_WHAT IS REQUIRED_: What is needed is an exact copy of the listing, with no pictures in it.

————————

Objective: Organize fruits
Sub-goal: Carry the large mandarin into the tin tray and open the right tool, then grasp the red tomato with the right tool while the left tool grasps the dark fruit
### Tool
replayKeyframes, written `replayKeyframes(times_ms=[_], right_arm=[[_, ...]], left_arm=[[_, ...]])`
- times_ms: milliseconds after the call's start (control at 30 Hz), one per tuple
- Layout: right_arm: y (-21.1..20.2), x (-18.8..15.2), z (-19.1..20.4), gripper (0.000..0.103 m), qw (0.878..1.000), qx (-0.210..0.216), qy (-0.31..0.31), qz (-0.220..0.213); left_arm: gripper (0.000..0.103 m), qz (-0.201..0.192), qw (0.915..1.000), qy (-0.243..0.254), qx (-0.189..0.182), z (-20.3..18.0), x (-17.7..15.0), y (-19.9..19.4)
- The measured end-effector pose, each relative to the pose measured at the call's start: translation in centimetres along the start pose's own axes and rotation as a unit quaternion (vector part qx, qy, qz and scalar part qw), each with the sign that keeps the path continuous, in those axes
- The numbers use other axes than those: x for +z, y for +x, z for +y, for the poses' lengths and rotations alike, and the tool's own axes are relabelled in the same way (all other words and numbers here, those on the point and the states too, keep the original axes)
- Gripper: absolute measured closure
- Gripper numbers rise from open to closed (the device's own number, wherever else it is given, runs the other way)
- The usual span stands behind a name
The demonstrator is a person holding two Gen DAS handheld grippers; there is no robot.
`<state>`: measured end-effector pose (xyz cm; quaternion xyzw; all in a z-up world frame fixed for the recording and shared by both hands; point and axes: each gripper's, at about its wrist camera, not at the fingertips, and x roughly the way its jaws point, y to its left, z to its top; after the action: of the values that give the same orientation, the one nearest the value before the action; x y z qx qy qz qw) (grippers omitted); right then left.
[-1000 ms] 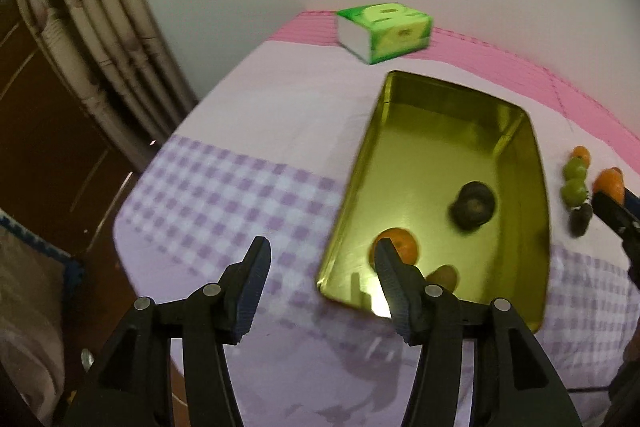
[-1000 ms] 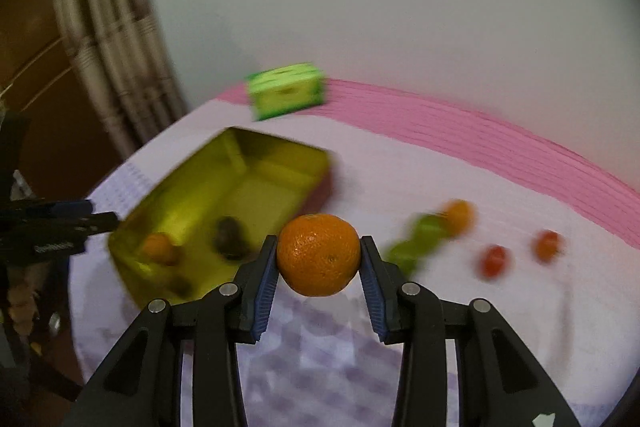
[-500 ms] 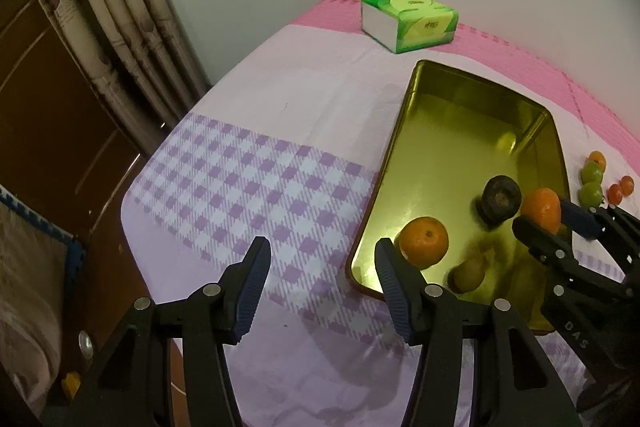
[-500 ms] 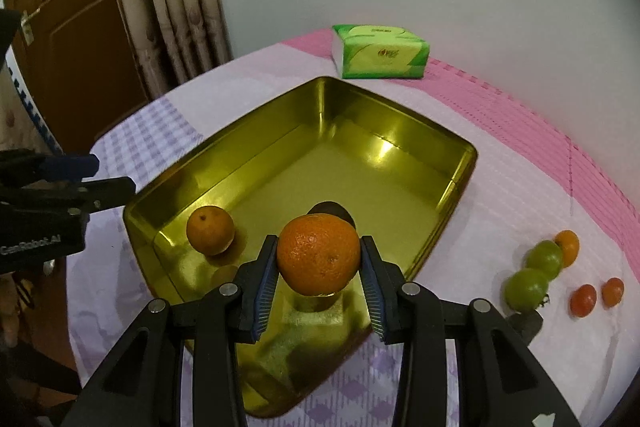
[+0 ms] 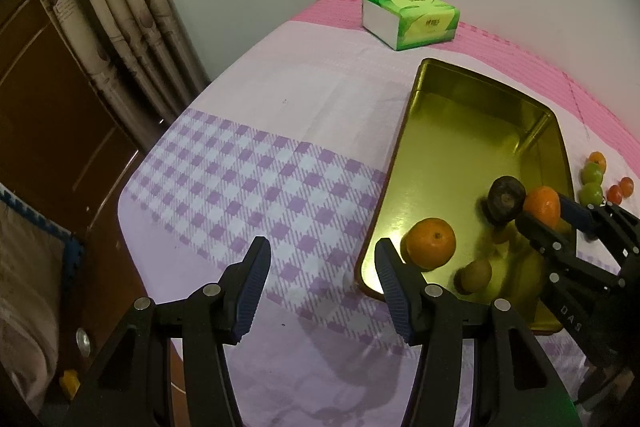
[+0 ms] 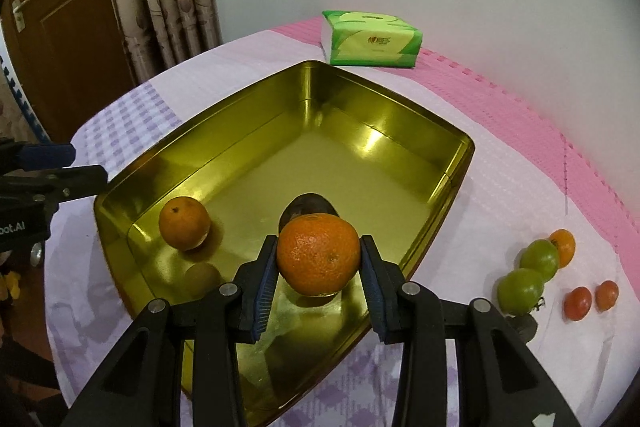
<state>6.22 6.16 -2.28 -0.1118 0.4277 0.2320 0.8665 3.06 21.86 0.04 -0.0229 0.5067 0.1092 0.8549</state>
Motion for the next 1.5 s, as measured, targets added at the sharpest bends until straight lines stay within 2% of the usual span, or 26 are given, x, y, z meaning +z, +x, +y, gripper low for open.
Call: replayKeyframes(times_ms=[233,467,567,767,833,933,1100,1267,1500], right_arm=[[0.3,0.1,0.1,0.066,1.0,-0.002,0.001,0.005],[0.3,0.2,0.2,0.066,1.0,-0.004,0.004,0.004],[0.3,0.2,0.2,0.065,1.0,-0.003,0.003,0.005],[0.2,0.1,0.1,0.065,1.0,0.002,0.009,0.003],[-0.1,0.2,0.0,0.065,1.0,0.004,0.012,-0.002],[-1.1,0.2,-0.2,0.056,1.0,0.009,0.018,-0.019],[-3.3,0.4,-0.7,0.055,0.999,0.01,0.029,-0.045],[-5.9,-0.9,-3.9,0.055,0.996,-0.014,0.059,-0.068],[-7.2,-4.9,-12.8,0.056,0.986,-0.092,0.128,-0.056]], left_arm=[[0.048,0.009,0.9999,-0.005,-0.009,0.2,0.0,0.2],[0.04,0.025,0.9994,-0.022,-0.004,0.7,-0.2,0.6],[0.035,0.025,0.9994,-0.025,-0.006,0.7,-0.2,0.5],[0.033,0.015,0.9997,-0.018,-0.007,0.5,-0.2,0.2],[0.032,0.015,0.9997,-0.015,-0.008,0.4,-0.2,0.2],[0.032,0.016,0.9998,-0.014,-0.007,0.2,-0.2,0.2],[0.032,0.015,0.9998,-0.014,-0.007,0.3,-0.2,0.2],[0.032,0.011,0.9999,-0.009,-0.008,0.2,-0.2,-0.1],[0.032,0.003,0.9998,0.01,-0.014,-0.8,-0.2,-0.3]])
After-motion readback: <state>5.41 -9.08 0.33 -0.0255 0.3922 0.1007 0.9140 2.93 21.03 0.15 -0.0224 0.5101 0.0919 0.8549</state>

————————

_SOLUTION TO THIS EXERCISE_:
Objective: Organize fruits
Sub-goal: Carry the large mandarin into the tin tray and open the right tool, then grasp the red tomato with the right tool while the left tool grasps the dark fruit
### Tool
replayKeyframes, written `replayKeyframes(times_ms=[_], right_arm=[[_, ...]], left_arm=[[_, ...]])`
- times_ms: milliseconds after the call's start (control at 30 Hz), one per tuple
- Layout: right_arm: y (-21.1..20.2), x (-18.8..15.2), z (-19.1..20.4), gripper (0.000..0.103 m), qw (0.878..1.000), qx (-0.210..0.216), qy (-0.31..0.31), qz (-0.220..0.213); left_arm: gripper (0.000..0.103 m), qz (-0.201..0.192), qw (0.915..1.000), qy (-0.243..0.254), qx (-0.189..0.182), z (-20.3..18.0), x (-17.7..15.0), y (-19.9..19.4)
- The measured end-effector pose, each relative to the pose measured at the call's start: translation in centimetres along the start pose's own axes and rotation as a unit quaternion (vector part qx, qy, qz and scalar part qw), each with the sign that keeps the path continuous, in those axes
- The numbers use other axes than those: x for +z, y for +x, z for +y, for the poses' lengths and rotations alike, and the tool's own axes are relabelled in the same way (all other words and numbers here, those on the point and the states too, keep the original axes)
- Gripper: absolute measured closure
- Gripper numbers rise from open to closed (the device's own number, wherever else it is given, runs the other way)
- The usual span stands behind a name
The demonstrator is a person holding two Gen DAS handheld grippers; there is no robot.
`<state>`: measured end-effector pose (xyz cm; quaternion xyzw; all in a z-up world frame fixed for the recording and shared by both hands; point and axes: each gripper's, at about its wrist camera, not at the fingertips, and x roughly the way its jaws point, y to its left, z to its top; after the action: of the values that give the same orientation, the one nearest the value before the action; x y z qx qy qz qw) (grippers omitted); right then left.
[-1000 ms] 
[-1000 ms] 
[-500 ms] 
[-500 ms] 
[+0 ms] 
[+0 ms] 
<state>6.22 6.16 -2.28 -0.1118 0.4277 0.2320 0.8665 3.06 21.86 0.04 -0.0229 0.5067 0.1092 0.8549</state>
Motion for the next 1.5 s, as measured, targets added at the sharpest bends until straight lines stay within 2% of the usual span, or 26 are given, x, y, z meaning +z, +x, +y, gripper low for open.
Call: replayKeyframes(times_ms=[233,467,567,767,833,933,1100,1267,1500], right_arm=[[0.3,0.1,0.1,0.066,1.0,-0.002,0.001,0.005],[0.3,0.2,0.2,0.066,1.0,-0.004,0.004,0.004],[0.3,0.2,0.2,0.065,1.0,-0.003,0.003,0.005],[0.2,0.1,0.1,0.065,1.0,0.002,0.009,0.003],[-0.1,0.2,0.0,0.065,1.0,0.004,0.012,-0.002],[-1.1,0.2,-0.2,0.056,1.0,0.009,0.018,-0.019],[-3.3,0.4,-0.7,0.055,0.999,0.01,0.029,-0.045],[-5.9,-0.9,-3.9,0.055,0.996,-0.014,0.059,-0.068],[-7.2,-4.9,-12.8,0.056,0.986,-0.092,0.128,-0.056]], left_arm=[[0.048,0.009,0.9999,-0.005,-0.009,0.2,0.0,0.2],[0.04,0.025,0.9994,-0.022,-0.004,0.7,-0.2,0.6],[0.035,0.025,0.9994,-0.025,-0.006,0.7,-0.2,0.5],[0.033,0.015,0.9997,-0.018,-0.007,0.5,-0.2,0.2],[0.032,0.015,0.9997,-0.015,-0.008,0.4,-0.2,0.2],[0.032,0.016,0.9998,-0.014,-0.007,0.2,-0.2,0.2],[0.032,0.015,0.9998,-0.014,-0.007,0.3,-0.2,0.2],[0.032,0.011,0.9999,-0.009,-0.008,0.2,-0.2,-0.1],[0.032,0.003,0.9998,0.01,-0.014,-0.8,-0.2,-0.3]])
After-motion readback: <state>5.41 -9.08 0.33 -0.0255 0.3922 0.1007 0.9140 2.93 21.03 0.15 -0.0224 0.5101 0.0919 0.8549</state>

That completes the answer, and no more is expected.